Rkhunter (Rootkit Hunter) is a security tool used to scan for rootkits, backdoors, and exploits on Unix-based systems. Follow these steps to install and configure Rkhunter on your server:
Download Rkhunter
Start by downloading the latest stable version of Rkhunter:
wget http://ncu.dl.sourceforge.net/project/rkhunter/rkhunter/1.4.0/rkhunter-1.4.0.tar.gz
Install Rkhunter
Extract the downloaded tarball, navigate to the extracted directory, and run the installer:
tar -xvf rkhunter-1.4.0.tar.gz
cd rkhunter-1.4.0
./installer.sh --layout default --install
Update Rkhunter Database
Update the Rkhunter database and properties:
/usr/local/bin/rkhunter --update
/usr/local/bin/rkhunter -propupd
Create a Daily Cron Job
Create a cron job to run Rkhunter daily and send email notifications.

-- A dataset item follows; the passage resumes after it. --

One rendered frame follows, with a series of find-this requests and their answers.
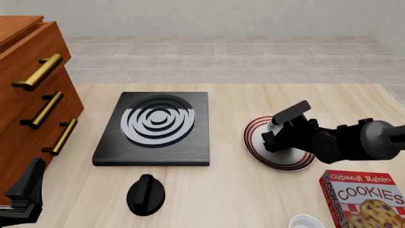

First, create a script file:
nano /etc/cron.daily/rkhunter.sh
Add the following content to the file, replacing "YourServerNameHere"
and "your@email.com"
with your server name and email address, respectively:
#!/bin/sh
(
/usr/local/bin/rkhunter --versioncheck
/usr/local/bin/rkhunter --update
/usr/local/bin/rkhunter --cronjob --report-warnings-only
) | /bin/mail -s 'rkhunter Daily Run (YourServerNameHere)' your@email.com
Set execute permissions for the script:
chmod 755 /etc/cron.daily/rkhunter.sh
Manual Scanning
To manually scan your file system, run:
rkhunter -check
This will generate a log file at /var/log/rkhunter.log
with the results of the scan.
Additional Information
For more options and details about Rkhunter, use:
rkhunter --help
This setup ensures Rkhunter scans your system daily and alerts you to potential issues, helping maintain server security.